全体の中で、心に残ったシーンをいくつかあげてみる。

1 1番最初のオークションシーン。ラウルの声がよかった。昔を懐かしむ声で、だけどいろんな思いがこめられていて、複雑な感情がよく出ていた。クリスティーヌのことを心底大事にしていたんだな、と感じた。動きはいかにも老人。

2 仮面をクリスティーヌに初めて剥ぎ取られたファントムが、背中を丸めながらうずくまるシーン。実は、1番心に響いたのはこのシーンだったかもしれない。
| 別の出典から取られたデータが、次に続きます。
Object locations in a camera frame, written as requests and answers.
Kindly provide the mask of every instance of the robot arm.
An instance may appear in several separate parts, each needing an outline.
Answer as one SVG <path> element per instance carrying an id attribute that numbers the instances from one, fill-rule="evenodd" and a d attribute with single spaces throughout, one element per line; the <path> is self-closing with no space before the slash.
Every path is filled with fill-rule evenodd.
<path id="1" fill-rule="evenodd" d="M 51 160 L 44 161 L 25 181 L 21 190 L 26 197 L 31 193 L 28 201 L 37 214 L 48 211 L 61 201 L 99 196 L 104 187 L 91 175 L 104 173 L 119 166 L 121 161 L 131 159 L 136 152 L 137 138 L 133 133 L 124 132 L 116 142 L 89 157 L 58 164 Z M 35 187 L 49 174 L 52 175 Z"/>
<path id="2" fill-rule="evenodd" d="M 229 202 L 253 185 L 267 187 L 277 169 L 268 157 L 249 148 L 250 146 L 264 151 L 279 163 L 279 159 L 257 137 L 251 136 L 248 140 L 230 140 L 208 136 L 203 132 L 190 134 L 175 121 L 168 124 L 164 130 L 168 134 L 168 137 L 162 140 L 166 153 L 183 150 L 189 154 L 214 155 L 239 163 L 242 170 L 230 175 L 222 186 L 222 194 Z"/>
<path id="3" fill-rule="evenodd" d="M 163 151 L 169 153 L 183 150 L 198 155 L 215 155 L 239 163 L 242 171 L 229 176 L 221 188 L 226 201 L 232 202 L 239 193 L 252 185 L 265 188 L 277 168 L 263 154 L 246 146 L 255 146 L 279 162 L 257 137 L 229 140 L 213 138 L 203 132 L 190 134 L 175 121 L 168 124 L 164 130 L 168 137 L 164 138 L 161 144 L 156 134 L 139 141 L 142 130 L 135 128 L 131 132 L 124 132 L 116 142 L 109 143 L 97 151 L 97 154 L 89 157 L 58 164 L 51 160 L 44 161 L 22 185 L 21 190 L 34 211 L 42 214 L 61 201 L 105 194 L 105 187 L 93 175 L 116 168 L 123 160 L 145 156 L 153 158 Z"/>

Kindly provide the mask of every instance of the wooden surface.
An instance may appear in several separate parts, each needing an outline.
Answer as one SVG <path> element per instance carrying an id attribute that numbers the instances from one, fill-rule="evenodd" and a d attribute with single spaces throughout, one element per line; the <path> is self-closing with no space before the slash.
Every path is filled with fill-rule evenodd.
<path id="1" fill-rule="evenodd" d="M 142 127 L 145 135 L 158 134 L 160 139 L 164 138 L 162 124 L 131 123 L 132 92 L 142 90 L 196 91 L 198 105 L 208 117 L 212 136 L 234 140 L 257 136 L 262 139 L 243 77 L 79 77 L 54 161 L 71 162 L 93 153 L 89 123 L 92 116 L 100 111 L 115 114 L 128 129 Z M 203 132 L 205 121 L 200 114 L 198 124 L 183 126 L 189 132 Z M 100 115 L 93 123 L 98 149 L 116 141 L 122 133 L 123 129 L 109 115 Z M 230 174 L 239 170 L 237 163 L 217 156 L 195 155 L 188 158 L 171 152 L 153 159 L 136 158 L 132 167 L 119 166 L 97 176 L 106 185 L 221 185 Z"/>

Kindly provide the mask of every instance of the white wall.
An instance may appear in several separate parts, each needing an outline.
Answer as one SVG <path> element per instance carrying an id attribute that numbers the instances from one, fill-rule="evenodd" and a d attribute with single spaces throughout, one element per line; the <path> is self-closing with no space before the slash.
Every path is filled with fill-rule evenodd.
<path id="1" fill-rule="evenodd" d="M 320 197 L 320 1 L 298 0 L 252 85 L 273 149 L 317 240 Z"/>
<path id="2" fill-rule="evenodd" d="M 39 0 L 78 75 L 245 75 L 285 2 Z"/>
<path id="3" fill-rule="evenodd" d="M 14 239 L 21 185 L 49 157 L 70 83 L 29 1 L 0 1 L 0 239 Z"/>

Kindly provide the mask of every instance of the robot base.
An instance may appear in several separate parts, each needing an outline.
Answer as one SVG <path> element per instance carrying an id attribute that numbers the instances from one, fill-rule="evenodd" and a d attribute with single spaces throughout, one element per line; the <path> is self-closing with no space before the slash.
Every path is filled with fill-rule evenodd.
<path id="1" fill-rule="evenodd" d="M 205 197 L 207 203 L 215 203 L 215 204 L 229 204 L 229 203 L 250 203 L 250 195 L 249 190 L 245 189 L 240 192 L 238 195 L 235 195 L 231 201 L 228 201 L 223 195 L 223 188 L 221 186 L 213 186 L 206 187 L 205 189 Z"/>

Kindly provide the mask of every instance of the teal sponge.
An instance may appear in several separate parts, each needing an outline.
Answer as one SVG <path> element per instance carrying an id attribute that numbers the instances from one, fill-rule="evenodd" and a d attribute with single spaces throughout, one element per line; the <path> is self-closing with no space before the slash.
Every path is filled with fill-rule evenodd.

口汚く罵りながら、泣いてるようにも思えた。

3 1番最後。セリフの訳がいいのだ。これはかなりの名訳だと思う。英語詞よりも、むしろ日本語の方がいい。壮大なひとつの物語の終焉を実感する。ファントムの声に含まれている達成感というか、絶望を通り越したすがすがしさが救い。

泣けなかったのは意外だった。CD聞いてボロボロ泣いたから、きっと舞台ではその迫力に圧倒されるだろうなと思ったんだけれど。その原因はやはり、私の思っていたクリスティーヌと違ったからかな。もちろん、いろんな解釈があって当然だし、佐渡さんが演じたのもまた、1つのクリスティーヌ像だったんだろうし。

ただ私は、クリスティーヌには、ファントムを愛してほしかったのだ。ラウルという、非の打ち所がない白馬の王子様に求婚されながら、どうしようもなくファントムの才能、なによりも音楽に魅入られていく姿が見たかった。私が見た舞台のクリスティーヌは、ファントムになんの好意も抱いていないようにみえたから、それはちょっと悲しかった。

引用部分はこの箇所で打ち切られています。